Expect no consistent acts of kindness from the narcissist, and be wary of falling prey to their charms, as narcissists are masters at attracting admirers. It’s best to respectfully refuse when they give a favor or a helping hand because they’re likely to expect you to return favors tenfold.
The fact that narcissists have a fragile self-esteem concealed under their arrogant trust makes them susceptible to the slightest criticism. Don’t point fingers at them or hold them responsible for anything. Instead, discuss the impact the problem has had on you, your feelings, or the company to indirectly address the implications of their actions. Instead of focusing on issues, try to focus on solutions. Normally, I would not recommend taking an indirect approach, but it is the best choice for this personality type.
Unfortunately, the narcissist is unconcerned with the achievements and goals. Go somewhere else if you want to celebrate a win. Your opinions will be dismissed, and the conversation will quickly turn to his realm of grandiosity and self-praise.
Try not to be activated by a narcissist’s narcissistic attitude, even though it’s challenging. Narcissists make a lot of unsolicited suggestions and seldom follow through because they feel they are superior to others. They’ll think they know something, but they’ll fail to put it into practice.
If you have a lot of free time, you can spend it on a worthwhile debate, which you will find elsewhere. Don’t bother trying to persuade this individual to change their mind; your point of view is likely to be dismissed. Avoid endorsing their viewpoints because this individual would gladly pull you into a third-party debate or disagreement as a fervent supporter of their beliefs and actions. Recognize their contribution respectfully, throw in a compliment for good measure, and go about your business.
You would be battered if you spend enough time with a narcissist.

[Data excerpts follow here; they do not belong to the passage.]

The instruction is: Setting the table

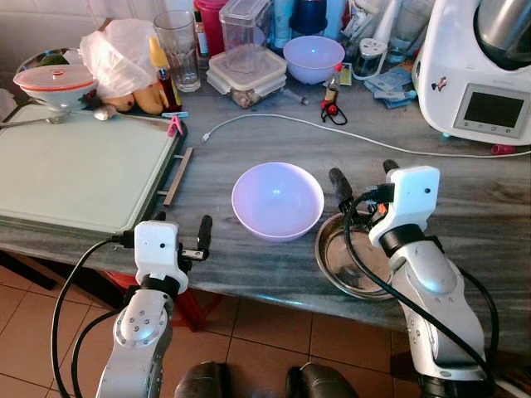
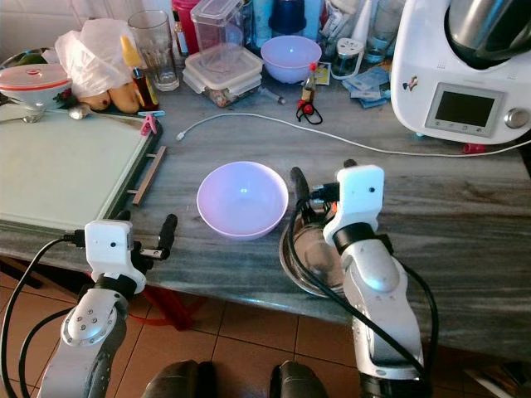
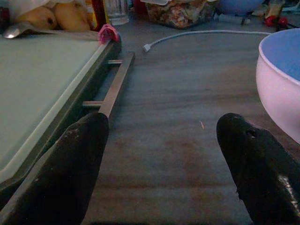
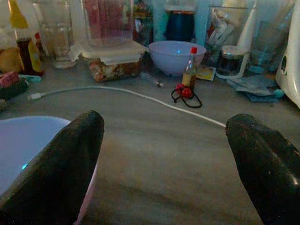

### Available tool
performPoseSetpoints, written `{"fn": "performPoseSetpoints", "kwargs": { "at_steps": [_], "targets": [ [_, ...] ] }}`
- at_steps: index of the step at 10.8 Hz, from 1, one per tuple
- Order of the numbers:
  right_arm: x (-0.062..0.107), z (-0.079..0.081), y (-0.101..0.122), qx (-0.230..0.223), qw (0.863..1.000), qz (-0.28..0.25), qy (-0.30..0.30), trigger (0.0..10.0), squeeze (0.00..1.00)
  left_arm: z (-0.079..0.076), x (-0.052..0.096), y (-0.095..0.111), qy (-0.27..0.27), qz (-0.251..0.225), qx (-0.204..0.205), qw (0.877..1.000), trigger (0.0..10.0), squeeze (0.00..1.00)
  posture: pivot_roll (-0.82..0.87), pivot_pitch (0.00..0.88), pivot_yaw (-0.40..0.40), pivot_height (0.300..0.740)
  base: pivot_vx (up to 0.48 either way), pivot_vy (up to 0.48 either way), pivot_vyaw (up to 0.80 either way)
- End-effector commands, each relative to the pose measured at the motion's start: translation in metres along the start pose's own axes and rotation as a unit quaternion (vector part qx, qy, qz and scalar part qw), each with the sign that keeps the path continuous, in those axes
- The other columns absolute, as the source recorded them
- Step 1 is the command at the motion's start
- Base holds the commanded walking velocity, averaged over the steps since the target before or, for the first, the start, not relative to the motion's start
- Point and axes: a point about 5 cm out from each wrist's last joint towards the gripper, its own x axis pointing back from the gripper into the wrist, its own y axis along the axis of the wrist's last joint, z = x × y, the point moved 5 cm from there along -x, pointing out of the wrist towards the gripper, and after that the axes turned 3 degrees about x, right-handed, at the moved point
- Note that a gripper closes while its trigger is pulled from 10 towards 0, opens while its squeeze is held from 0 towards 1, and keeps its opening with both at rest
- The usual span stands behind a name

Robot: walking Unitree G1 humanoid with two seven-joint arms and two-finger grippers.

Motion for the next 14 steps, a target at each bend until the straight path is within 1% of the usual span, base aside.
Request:
{"fn": "performPoseSetpoints", "kwargs": {
  "at_steps": [1, 2, 3, 6, 11, 14],
  "targets": [
    [0.002, -0.003, 0.002, 0.003, 1.000, -0.006, -0.010, 10.0, 0.33, 0.001, 0.001, 0.002, 0.000, -0.001, -0.001, 1.000, 10.0, 0.00, -0.02, 0.099, 0.024, 0.740, -0.247, 0.000, 0.00],
    [0.001, -0.003, 0.001, 0.001, 1.000, -0.005, -0.012, 10.0, 0.16, 0.000, 0.001, 0.002, -0.001, -0.002, 0.000, 1.000, 10.0, 0.00, -0.02, 0.099, 0.023, 0.740, -0.270, 0.000, 0.00],
    [0.000, -0.003, 0.000, -0.003, 1.000, -0.004, -0.013, 10.0, 0.04, 0.000, 0.001, 0.002, 0.000, -0.001, 0.000, 1.000, 10.0, 0.00, -0.02, 0.098, 0.022, 0.740, -0.289, 0.000, 0.00],
    [-0.003, -0.002, 0.001, -0.005, 1.000, -0.007, -0.013, 10.0, 0.00, 0.002, -0.002, 0.004, 0.002, -0.003, 0.000, 1.000, 10.0, 0.00, -0.02, 0.104, 0.020, 0.740, -0.349, 0.000, -0.47],
    [-0.003, 0.000, -0.001, -0.006, 1.000, -0.006, -0.010, 10.0, 0.00, 0.000, -0.001, 0.003, 0.000, -0.001, 0.004, 1.000, 10.0, 0.00, -0.02, 0.105, 0.018, 0.740, -0.373, 0.000, 0.00],
    [-0.001, -0.005, -0.012, -0.021, 0.999, 0.013, -0.024, 10.0, 0.00, -0.001, 0.001, 0.001, -0.003, 0.003, 0.007, 1.000, 10.0, 0.00, -0.02, 0.106, 0.018, 0.740, -0.371, 0.000, 0.00]
  ]
}}
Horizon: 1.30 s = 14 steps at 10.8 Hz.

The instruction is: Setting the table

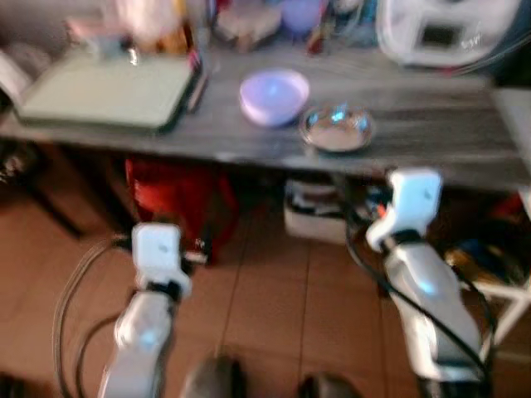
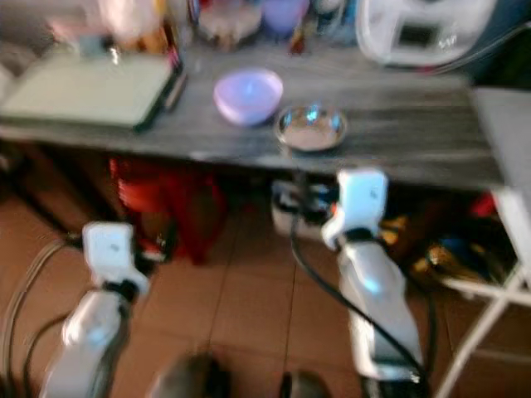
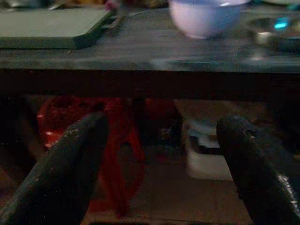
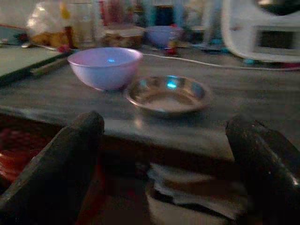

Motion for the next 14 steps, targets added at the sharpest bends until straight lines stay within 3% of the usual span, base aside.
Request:
{"fn": "performPoseSetpoints", "kwargs": {
  "at_steps": [1, 4, 7, 9, 14],
  "targets": [
    [0.000, 0.003, -0.002, -0.005, 1.000, 0.002, 0.002, 10.0, 0.00, 0.006, 0.002, -0.002, 0.005, 0.005, -0.005, 1.000, 10.0, 0.00, -0.02, 0.109, 0.018, 0.740, -0.371, 0.000, 0.00],
    [0.000, 0.004, -0.007, -0.010, 1.000, 0.009, 0.001, 10.0, 0.00, 0.002, 0.004, 0.007, -0.011, -0.015, -0.005, 1.000, 10.0, 0.00, -0.02, 0.114, 0.023, 0.740, -0.114, 0.000, 0.00],
    [0.001, 0.005, -0.011, -0.016, 1.000, 0.016, 0.002, 10.0, 0.00, 0.000, 0.006, 0.004, -0.020, -0.006, -0.005, 1.000, 10.0, 0.00, -0.02, 0.110, 0.030, 0.740, 0.000, 0.000, 0.00],
    [0.002, 0.007, -0.014, -0.020, 1.000, 0.019, 0.004, 10.0, 0.00, 0.001, 0.007, 0.002, -0.018, 0.003, 0.012, 1.000, 10.0, 0.00, -0.02, 0.108, 0.033, 0.740, 0.000, -0.386, -0.59],
    [0.004, 0.007, -0.017, -0.024, 0.999, 0.024, 0.003, 10.0, 0.00, 0.001, 0.007, 0.001, -0.019, 0.008, 0.007, 1.000, 10.0, 0.00, -0.02, 0.104, 0.035, 0.740, 0.000, -0.480, 0.00]
  ]
}}
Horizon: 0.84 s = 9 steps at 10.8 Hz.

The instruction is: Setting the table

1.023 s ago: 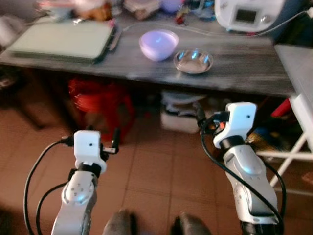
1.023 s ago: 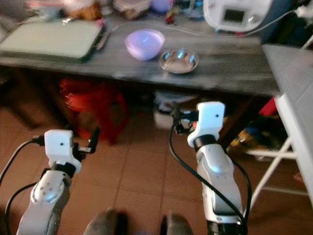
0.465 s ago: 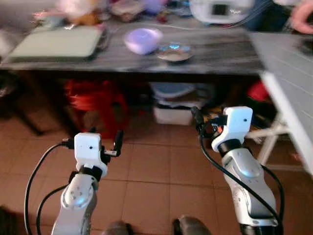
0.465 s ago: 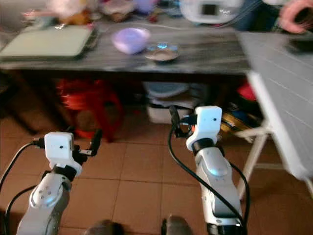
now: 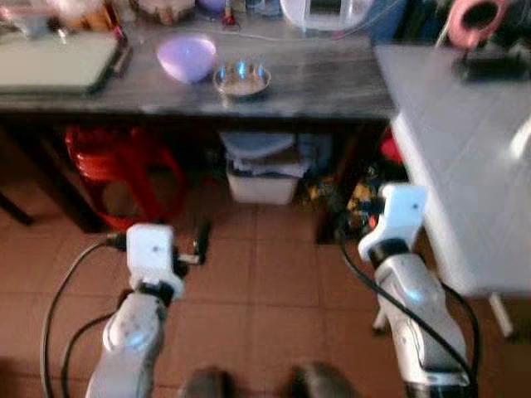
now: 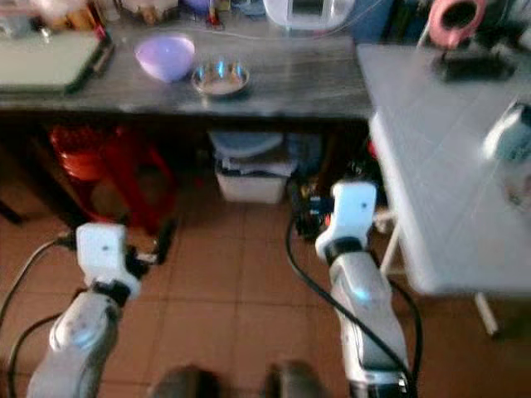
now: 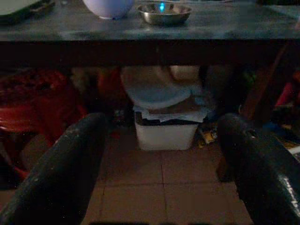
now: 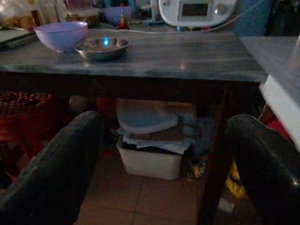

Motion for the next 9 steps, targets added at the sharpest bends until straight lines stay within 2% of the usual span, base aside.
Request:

Your backside would need to be bruised. Pick your battles wisely. A narcissist’s ego is extremely fragile. Wounds and bruises go deeper than you might think, and they aren’t cured by antibodies. Looking for an apology is futile. It’s always safer to take the high road when dealing with a narcissist.
It’s doubtful that a fight can be resolved with a tie. When you disagree with them, don’t try to persuade them to change their minds. Recognize that narcissists are expert argument manipulators and logic twisters, so you can feel crazy afterward. Control the desire to win and make a point. Learn how to cure yourself. In any case, these are valuable abilities to have.
If you’re dealing with a narcissist, you’ll need to practice detachment. You would feel compelled to speak up if they hurt your feelings; it will be a normal urge to express your feelings. Recognize, however, that you might end up feeling worse than you did before you said something. Of course, you are free to say whatever you want, but your primary goal should not be to receive an apology, as this is impossible. Indeed, you may find yourself apologizing to them for something unexpected.
All they do and say can be interpreted through the prism of mental illness: strange behavior characterized by feelings of superiority, a need for admiration, and a lack of empathy. Emotional detachment can help you form more productive interactions and responses.
Check out my related post: Do you HumbleBrag?